Dataset section:
_ _ _
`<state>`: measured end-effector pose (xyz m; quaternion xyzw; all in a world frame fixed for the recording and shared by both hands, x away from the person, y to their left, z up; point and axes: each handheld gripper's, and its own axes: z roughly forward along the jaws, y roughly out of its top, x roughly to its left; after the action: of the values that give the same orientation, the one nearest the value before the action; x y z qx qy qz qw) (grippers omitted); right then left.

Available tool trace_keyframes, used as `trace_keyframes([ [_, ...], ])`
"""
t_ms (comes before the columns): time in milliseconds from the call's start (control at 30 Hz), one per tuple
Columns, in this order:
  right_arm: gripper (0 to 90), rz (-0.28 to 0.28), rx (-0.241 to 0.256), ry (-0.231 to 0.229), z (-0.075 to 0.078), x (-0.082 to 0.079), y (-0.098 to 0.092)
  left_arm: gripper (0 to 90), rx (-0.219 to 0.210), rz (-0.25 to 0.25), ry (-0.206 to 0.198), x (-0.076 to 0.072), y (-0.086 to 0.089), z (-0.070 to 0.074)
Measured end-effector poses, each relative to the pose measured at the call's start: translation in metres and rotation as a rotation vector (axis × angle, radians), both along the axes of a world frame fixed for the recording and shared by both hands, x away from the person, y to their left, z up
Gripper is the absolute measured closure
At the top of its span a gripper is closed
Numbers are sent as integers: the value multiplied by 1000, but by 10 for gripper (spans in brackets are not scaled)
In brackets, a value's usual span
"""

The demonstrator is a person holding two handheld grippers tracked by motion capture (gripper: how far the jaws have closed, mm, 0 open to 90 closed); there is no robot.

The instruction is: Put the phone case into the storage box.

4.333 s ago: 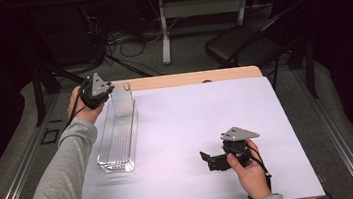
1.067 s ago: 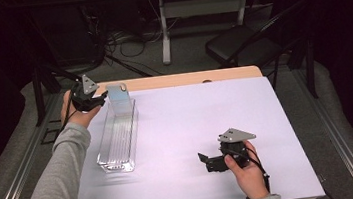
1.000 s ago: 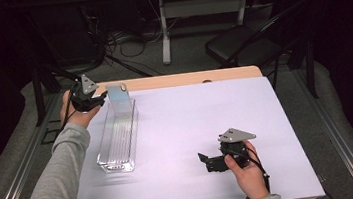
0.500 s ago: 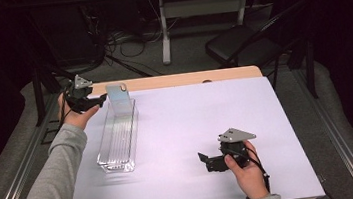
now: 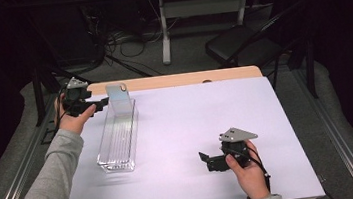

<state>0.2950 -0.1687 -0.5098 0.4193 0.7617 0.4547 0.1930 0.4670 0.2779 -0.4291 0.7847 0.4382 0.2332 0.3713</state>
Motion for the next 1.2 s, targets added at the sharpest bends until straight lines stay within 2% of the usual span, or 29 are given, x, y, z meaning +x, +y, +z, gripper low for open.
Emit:
trace_keyframes([
  [133, 40, -4, 3, -4, 1, 0, 0, 244, -19, -14, 11, -8, 2, 0],
  [167, 40, -3, 0, -3, 2, -1, 0, 244, -25, -25, 23, -10, 3, 1],
  [233, 40, -2, -1, -6, 3, -1, 0, 202, -44, -41, 25, -15, 5, 2],
  [367, 40, -3, -1, -10, 4, -1, 0, 162, -106, -73, 21, -28, 8, 4],
  [567, 38, -4, -1, -14, 6, -3, -1, 156, -137, -114, 4, -50, 10, 6],
  [667, 3, -4, -1, -12, 7, -6, -2, 148, -161, -149, 0, -62, 11, 7],
  [800, 0, -4, -1, -16, 7, -9, -5, 109, -153, -176, 1, -77, 8, 7],
  [900, 0, -8, -3, -22, 7, -11, -9, 64, -166, -186, 13, -86, 7, 4],
  [1100, 0, -21, -5, -26, 7, -17, -18, 34, -169, -210, 17, -105, 1, -3],
  [1200, 0, -29, -3, -27, 7, -22, -22, 6, -193, -217, 16, -114, 0, -7],
])
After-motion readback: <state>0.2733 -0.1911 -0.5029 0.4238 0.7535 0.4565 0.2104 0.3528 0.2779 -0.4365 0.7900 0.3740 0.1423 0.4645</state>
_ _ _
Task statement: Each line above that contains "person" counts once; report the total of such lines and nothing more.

Response to the exercise: 3